The HBP's book: unanswered questions
sneeboy2
sneeboy2 at yahoo.com
Fri Jun 29 12:09:31 UTC 2007
No: HPFGUIDX 170978
Some things still puzzle me about the textbook in the HBP.
Why are spells from the book known to Snape and James in their fifth
year ("Snape's Worst Memory, OotP), when it's a sixth-year text book?
How did Levicorpus become popular with other students when Snape
himself was so unpopular not to mention too private and proud to
give away his creation lightly?
If Snape is the HBP, why doesn't Slughorn recognize a similarity
between Harry's work and Snape's work as a student? He knows Snape has
been teaching Harry for five years. Why not attribute Harry's
knowledge to that?
Then there's this line from Hermione in HBP, p. 637: "It's just that I
was right about Eileen Prince once owning the book. You see . . . she
was Snape's mother!" Why does she assume that Eileen once owned the
book? I thought she was just the explanation for Snape's nickname.
But if Eileen did own the book, and Snape inherited the book from her,
it would explain why he had it prior to his sixth year. Perhaps she
was dead by then and it was one of the few things she ever gave him,
so he cherished it.
But it doesn't explain the connection to Lily that Slughorn sees when
Harry uses the HBP's book. Or how the spell Levicorpus ended up being
all the rage at Hogwarts. Here's a stab at that.
Let's say Lily came to be in possession of the book in her fifth year.
How would she get it? Well, in "Snape's Worst Memory" one gets the
sense that she and Snape have at least spoken before. What if he
loaned it to her? Perhaps she needed to brew a potion. Maybe, as many
suspect, they were friends or he had feelings for her or wanted to pay
her back for sticking up for him.
If Lily had the book, she could have passed along the Levicorpus spell
to a friend. (Snape could have too except that he had no friends.)
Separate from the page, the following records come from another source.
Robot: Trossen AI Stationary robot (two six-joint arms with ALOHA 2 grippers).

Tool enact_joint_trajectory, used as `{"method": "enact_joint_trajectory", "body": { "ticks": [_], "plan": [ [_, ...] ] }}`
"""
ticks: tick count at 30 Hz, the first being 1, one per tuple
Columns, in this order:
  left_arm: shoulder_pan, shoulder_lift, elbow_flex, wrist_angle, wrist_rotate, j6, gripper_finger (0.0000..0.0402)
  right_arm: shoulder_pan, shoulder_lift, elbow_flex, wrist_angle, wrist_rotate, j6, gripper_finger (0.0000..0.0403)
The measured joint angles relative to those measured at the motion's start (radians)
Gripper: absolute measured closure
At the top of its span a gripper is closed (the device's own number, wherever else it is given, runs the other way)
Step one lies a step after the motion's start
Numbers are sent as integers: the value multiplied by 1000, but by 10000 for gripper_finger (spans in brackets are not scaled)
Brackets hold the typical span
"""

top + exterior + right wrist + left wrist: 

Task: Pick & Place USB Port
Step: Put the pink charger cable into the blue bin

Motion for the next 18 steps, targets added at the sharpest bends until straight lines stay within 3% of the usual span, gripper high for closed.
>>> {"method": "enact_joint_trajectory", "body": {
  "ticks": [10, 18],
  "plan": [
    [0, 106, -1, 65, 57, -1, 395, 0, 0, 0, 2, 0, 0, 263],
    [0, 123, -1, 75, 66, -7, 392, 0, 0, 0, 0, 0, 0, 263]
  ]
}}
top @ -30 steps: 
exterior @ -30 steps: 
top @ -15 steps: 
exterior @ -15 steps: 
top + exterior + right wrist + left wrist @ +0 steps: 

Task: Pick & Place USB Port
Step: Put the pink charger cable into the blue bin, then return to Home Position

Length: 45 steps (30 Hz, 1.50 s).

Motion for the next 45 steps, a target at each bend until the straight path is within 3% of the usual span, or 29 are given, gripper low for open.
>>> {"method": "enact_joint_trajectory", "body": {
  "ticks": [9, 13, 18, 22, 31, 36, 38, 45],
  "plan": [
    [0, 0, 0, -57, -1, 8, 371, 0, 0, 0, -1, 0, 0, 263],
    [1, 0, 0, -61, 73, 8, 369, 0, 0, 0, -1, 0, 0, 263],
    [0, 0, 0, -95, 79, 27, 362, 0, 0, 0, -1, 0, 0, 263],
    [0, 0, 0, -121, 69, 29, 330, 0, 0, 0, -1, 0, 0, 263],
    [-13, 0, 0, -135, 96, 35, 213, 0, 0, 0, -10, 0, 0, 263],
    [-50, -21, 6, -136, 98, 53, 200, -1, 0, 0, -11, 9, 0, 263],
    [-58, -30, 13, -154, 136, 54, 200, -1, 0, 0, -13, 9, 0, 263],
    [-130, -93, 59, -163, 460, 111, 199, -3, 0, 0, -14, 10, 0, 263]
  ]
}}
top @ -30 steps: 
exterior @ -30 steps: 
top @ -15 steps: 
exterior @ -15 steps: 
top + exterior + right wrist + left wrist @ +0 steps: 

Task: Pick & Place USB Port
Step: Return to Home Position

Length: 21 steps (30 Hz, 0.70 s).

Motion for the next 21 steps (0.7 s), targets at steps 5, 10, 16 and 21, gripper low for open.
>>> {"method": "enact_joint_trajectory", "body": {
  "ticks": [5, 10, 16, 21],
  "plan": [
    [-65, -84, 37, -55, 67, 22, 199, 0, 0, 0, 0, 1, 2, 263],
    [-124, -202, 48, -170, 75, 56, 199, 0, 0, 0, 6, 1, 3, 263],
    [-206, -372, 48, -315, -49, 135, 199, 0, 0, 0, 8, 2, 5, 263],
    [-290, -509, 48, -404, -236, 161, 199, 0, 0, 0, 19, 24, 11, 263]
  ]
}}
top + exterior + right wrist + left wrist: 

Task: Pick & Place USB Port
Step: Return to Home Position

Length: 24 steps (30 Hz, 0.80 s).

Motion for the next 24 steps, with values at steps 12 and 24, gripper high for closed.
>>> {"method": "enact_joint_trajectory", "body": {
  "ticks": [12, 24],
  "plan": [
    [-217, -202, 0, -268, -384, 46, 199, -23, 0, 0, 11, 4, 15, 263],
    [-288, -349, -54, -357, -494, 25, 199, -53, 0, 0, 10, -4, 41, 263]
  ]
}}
Maybe Lily even showed it directly to James. Her dislike of James in
"Snape's Worst Memory" must be concealing some attraction to him,
since they end up falling in love. Regardless of who she shared the
spell with, it got out and James learned it.
How would it have made Snape feel to discover, after he'd trusted Lily
with his precious book, that a spell from it became known to his worst
enemy, who then used it to humiliate him in front of Lily? Betrayed
certainly. Maybe even hurt enough to lash out at her and call her a
"mudblood." And if that moment of anger cost him her friendship,
wouldn't that make the memory of it even worse, especially for a boy
with so few friends not to mention female friends? Wouldn't it all
add up to the worst memory Snape had? (JKR has said the title of the
chapter is accurate.)
And maybe Lily was hurt enough by Snape's remark that she decided not
to give the book back. After all, she'd need it the next year. But why
did she dazzle Slughorn more than Snape did? If it's Snape's book, he
must know what's it in by heart. Slughorn, at his Christmas party,
begins to compare Lily's ability at potions with Snape's.
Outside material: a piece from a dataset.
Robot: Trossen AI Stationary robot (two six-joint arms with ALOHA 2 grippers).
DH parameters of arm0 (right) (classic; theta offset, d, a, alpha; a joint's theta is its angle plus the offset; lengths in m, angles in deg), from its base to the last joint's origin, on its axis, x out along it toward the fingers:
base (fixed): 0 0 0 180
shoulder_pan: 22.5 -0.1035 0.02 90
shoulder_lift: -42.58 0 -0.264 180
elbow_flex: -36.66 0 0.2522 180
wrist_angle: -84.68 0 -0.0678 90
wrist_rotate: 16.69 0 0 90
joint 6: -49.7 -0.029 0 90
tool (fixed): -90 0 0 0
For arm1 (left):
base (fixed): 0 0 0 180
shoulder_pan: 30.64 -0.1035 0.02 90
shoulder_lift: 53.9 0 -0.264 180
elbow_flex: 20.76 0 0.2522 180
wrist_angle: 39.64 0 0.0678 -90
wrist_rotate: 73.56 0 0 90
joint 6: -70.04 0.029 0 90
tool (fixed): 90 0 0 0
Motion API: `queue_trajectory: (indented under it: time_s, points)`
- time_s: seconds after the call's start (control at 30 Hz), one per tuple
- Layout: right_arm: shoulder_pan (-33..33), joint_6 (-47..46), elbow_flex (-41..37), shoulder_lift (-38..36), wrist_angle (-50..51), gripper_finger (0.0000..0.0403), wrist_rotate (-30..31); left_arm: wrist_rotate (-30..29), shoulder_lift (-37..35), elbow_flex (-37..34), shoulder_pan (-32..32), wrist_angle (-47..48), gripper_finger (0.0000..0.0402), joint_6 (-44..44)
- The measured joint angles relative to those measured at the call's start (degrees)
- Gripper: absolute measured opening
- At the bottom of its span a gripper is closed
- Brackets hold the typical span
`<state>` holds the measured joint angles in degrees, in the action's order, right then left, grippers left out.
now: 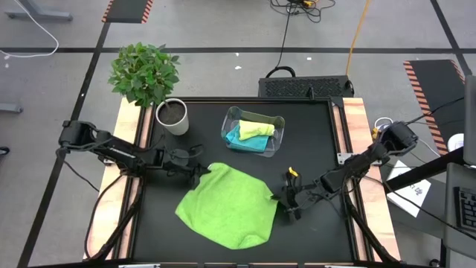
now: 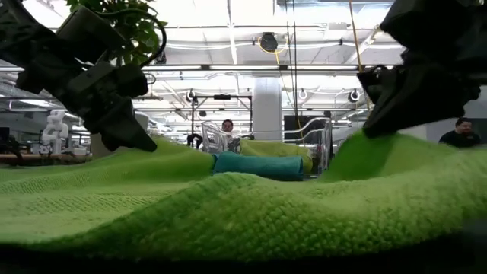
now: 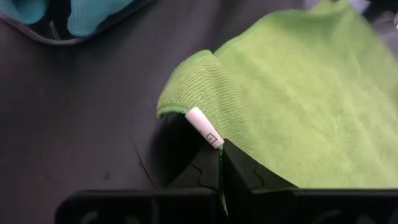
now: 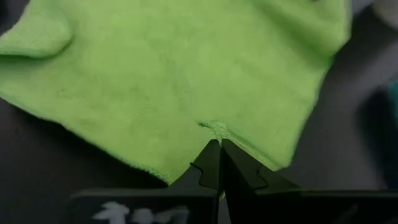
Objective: Fold microfiber towels
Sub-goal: Fold the green towel
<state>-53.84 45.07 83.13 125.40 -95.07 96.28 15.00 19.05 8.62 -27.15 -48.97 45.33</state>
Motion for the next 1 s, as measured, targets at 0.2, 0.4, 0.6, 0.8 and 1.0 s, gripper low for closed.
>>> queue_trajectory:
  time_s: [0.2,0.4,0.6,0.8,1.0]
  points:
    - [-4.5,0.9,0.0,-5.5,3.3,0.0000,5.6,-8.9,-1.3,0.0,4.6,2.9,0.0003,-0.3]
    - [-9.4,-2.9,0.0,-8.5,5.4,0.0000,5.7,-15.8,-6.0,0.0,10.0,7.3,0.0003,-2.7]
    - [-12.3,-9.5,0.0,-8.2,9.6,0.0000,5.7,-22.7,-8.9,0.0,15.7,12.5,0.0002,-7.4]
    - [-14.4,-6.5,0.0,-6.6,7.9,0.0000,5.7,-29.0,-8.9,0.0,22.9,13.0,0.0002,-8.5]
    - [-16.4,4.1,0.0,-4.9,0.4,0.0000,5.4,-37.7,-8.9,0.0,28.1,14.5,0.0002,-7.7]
"Instinctive, you know like his mother! I've only ever taught a few
with this kind of ability, I can tell you that, Sybill why even
Severus " p319 of the U.S. hardback edition.
And he then interrupts his train of thought to bring Snape over.
Was he going to say "even Severus [didn't have her ability]"? It seems
possible. Snape accepted the post as potions master reluctantly, after
all. His primary interest is the Dark Arts.
What if Eileen Prince is the author of the margin notes about potions?
The handwriting resembles Snape's, but perhaps it runs in the family.
Snape says he created the spells, but he never claims the notes about
potions. Would their handwriting be that close, that Harry wouldn't
notice two separate hands in the book? Seems a stretch, but it's
possible. Our hero is not the most observant fellow.
Let's say Snape become so bitter over Lily's betrayal of his trust and
her outshining him in class using his own book that he begins to hang
out with the Death Eaters on campus. If so, then the HBP's book is the
key to Snape's original fall from grace. Until then, he could have
been, as he appears to be in "Snape's Worst Memory" merely a loner and
an outcast. He's poor and not a pureblood. Nor is he a sycophant like
Wormtail. But at some point, we know, he begins to associate with the
mostly wealthy, snobbish Death Eaters.
The Half-Blood Prince's Advanced Potion-Making text book is still
hidden in the Room of Requirement at the end of Harry Potter and the
Half-Blood Prince. We know Harry marked its location carefully, and
this makes me think he will need to go back for it. (Though perhaps it
won't be as easy to find as he hopes.) I expect Harry will need that
recipe for a perfect Draught of Living Death in Book 7, and perhaps
might want to search the book for clues about Snape. Could this be
what he discovers?
A lot of plot lines are going to have to come together in the last
book. It would be especially tidy if Lily is both the reason Snape
became a Death Eater and the reason he stopped being one.